* _Study material_:

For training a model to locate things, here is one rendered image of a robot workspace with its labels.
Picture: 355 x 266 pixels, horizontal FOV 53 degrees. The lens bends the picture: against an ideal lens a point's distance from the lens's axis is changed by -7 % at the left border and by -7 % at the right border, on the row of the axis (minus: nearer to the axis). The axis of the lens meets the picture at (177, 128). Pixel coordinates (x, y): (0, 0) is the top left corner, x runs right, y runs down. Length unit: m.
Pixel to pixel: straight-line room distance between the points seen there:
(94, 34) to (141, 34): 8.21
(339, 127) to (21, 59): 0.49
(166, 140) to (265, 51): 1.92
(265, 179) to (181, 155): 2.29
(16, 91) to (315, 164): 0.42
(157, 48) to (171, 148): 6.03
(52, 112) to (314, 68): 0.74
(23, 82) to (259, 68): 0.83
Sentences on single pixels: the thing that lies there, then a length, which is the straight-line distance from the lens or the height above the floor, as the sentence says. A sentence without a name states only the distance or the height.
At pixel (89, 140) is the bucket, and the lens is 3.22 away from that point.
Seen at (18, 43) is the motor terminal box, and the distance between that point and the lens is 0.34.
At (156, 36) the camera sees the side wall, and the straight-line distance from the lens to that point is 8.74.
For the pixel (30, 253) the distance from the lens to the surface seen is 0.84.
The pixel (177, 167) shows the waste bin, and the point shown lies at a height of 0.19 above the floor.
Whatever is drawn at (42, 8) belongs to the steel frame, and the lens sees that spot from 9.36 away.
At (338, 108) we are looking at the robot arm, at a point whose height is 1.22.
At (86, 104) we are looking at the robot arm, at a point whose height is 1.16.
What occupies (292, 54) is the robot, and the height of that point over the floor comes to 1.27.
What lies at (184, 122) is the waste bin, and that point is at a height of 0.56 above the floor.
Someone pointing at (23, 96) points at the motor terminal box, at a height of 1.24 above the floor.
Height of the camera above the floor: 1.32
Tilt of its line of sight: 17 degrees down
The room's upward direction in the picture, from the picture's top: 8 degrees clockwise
---
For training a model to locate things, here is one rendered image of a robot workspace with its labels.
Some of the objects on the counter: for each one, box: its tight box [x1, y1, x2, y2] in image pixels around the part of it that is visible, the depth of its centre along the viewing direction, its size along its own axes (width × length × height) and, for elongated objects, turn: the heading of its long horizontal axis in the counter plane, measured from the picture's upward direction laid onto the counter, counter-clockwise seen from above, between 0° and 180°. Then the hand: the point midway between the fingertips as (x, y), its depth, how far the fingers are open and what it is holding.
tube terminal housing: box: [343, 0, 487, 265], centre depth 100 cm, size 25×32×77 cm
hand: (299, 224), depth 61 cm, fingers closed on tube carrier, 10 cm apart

* _Instructions for the task_:
Where a line above holds the word "direction", copy it.

* _Answer to this exercise_:
The room's upward direction in the picture, from the picture's top: 8 degrees clockwise
Some of the objects on the counter: for each one, box: its tight box [x1, y1, x2, y2] in image pixels around the part of it that is visible, the depth of its centre along the viewing direction, its size along its own axes (width × length × height) and, for elongated objects, turn: the heading of its long horizontal axis in the counter plane, measured from the picture's upward direction laid onto the counter, counter-clockwise seen from above, between 0° and 180°. Then the hand: the point midway between the fingertips as (x, y), its depth, how far the fingers are open and what it is holding.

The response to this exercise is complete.